Directions >>
Taking the line with "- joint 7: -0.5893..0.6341" as the first and the line with "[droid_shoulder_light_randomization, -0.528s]" as the last, set down the lines below exactly, pictures excluded.

Available data >>
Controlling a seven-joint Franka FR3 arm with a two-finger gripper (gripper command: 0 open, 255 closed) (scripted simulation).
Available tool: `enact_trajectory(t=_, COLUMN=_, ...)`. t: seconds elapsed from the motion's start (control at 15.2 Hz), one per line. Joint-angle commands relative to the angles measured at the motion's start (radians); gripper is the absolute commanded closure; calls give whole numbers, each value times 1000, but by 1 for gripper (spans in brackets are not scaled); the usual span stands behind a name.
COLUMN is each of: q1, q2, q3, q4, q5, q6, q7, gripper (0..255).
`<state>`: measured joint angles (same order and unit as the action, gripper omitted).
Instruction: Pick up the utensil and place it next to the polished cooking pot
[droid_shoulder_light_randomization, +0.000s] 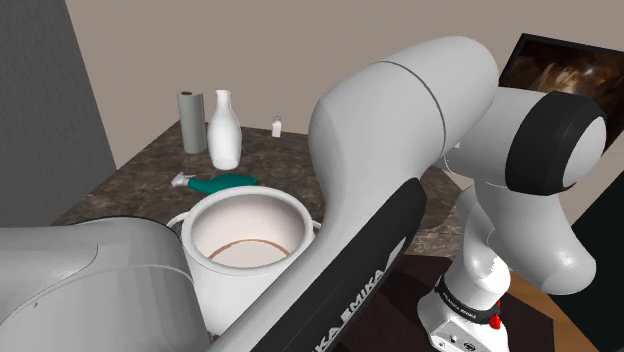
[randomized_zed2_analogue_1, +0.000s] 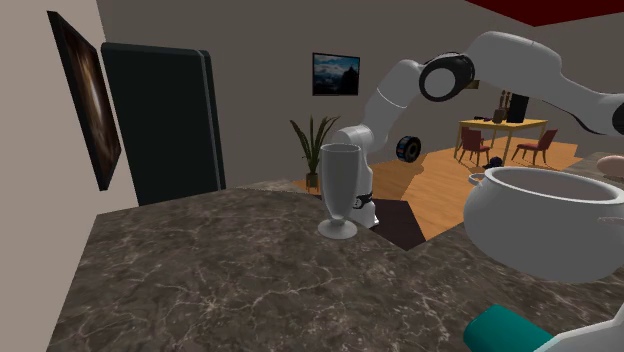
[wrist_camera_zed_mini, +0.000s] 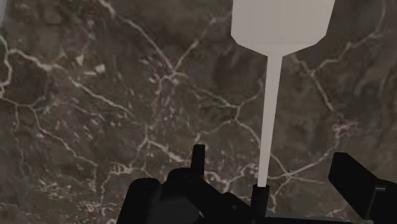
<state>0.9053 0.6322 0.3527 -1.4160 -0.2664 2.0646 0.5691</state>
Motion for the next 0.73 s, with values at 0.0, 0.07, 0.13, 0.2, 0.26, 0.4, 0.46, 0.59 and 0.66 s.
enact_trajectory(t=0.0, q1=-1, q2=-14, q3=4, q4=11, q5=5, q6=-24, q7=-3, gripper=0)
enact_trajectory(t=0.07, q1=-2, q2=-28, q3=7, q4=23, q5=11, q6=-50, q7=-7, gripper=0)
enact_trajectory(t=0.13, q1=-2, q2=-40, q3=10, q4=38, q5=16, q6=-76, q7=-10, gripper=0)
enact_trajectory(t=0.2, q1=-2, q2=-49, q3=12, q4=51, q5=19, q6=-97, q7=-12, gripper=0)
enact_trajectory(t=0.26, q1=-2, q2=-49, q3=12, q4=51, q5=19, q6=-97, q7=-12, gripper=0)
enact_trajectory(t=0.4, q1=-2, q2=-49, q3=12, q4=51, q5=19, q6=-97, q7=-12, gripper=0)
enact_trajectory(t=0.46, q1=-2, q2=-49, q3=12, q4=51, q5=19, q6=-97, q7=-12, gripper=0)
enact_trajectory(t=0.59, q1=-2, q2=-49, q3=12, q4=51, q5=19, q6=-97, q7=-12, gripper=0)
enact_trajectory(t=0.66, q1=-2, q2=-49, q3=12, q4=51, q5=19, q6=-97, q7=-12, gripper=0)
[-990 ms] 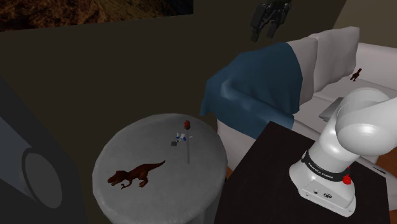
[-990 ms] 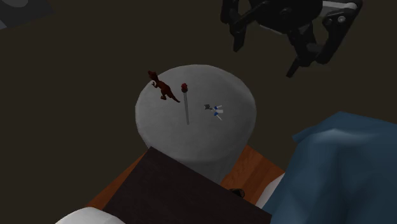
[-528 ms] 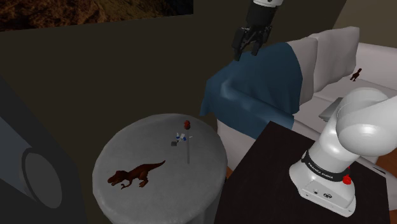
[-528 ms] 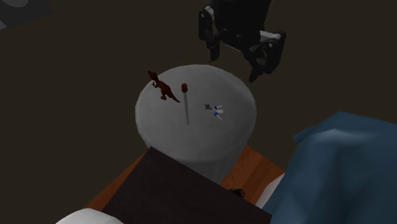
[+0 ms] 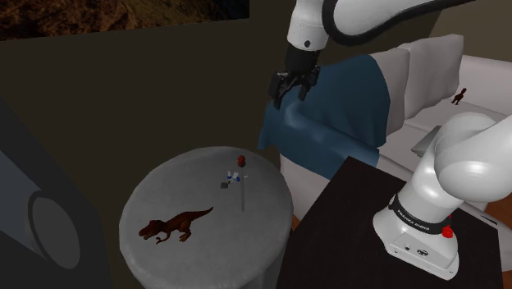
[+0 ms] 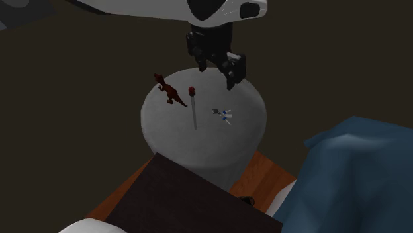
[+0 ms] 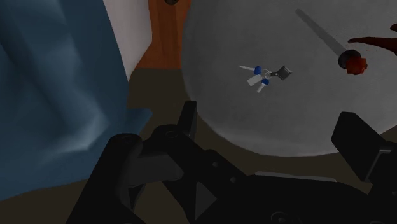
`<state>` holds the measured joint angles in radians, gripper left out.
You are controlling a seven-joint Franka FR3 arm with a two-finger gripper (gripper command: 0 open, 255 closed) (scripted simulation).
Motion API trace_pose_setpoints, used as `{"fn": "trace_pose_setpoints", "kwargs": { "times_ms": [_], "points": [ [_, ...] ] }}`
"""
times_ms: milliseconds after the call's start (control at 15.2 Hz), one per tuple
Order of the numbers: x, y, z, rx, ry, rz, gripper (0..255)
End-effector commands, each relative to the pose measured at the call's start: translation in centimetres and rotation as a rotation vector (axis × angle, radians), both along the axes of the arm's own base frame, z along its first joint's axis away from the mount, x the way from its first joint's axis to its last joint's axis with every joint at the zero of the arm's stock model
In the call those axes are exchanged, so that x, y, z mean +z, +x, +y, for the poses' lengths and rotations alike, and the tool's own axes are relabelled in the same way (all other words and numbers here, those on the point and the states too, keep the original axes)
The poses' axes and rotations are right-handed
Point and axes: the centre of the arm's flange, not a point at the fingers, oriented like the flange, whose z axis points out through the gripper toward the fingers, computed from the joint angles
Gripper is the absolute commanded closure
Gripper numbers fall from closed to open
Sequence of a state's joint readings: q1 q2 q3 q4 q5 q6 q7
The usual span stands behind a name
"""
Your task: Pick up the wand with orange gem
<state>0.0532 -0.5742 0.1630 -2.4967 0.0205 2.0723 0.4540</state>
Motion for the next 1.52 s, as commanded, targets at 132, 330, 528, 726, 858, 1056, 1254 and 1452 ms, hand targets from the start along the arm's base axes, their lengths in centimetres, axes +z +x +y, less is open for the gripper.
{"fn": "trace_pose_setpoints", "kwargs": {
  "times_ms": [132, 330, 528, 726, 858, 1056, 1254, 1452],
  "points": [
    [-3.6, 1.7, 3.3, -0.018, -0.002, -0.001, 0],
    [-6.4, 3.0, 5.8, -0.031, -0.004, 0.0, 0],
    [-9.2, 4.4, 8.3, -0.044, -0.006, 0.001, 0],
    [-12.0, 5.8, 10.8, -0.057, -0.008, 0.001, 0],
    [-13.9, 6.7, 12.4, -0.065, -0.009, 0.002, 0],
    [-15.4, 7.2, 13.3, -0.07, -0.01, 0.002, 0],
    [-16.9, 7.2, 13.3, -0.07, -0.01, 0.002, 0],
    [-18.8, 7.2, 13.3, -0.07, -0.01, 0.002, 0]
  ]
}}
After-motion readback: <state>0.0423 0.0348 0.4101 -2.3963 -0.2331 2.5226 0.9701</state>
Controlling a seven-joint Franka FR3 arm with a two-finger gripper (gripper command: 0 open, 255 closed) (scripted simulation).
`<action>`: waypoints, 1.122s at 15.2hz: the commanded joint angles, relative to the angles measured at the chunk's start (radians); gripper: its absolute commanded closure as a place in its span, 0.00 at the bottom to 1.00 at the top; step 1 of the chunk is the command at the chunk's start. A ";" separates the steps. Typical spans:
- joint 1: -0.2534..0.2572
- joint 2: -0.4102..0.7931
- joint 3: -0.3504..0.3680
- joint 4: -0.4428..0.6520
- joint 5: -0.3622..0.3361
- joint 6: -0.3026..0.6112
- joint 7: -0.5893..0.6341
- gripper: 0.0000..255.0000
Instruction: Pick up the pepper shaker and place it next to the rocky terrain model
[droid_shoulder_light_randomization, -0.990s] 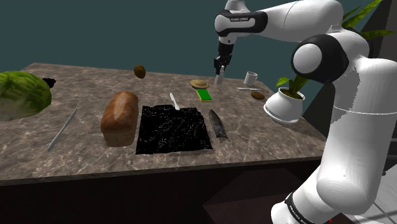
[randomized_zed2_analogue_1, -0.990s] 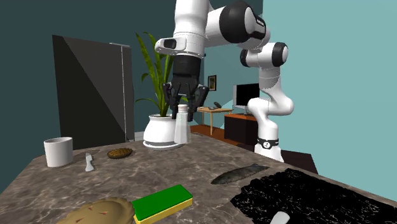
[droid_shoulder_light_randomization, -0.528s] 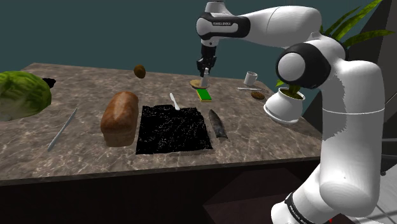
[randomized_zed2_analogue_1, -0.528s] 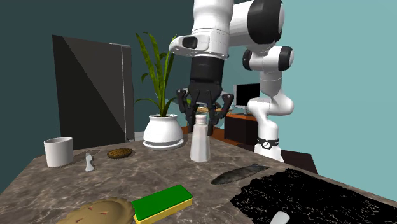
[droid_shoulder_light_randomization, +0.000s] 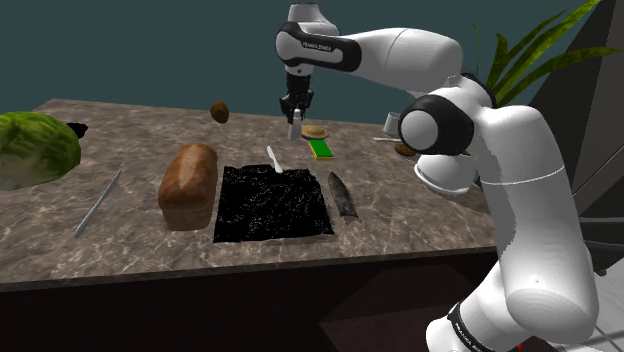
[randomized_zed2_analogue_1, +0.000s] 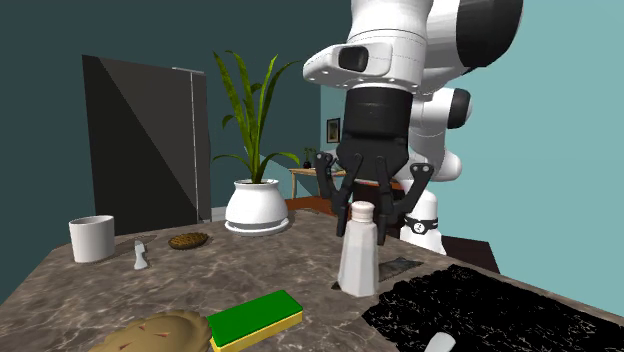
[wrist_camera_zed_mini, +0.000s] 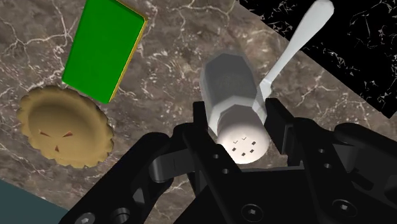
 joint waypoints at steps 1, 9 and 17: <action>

Exercise answer >>
- joint 7: -0.5893..0.6341
- gripper: 0.0000..255.0000
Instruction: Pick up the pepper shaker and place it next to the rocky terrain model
[droid_shoulder_light_randomization, -0.990s] 
[randomized_zed2_analogue_1, -0.990s] 
[droid_shoulder_light_randomization, -0.528s] 

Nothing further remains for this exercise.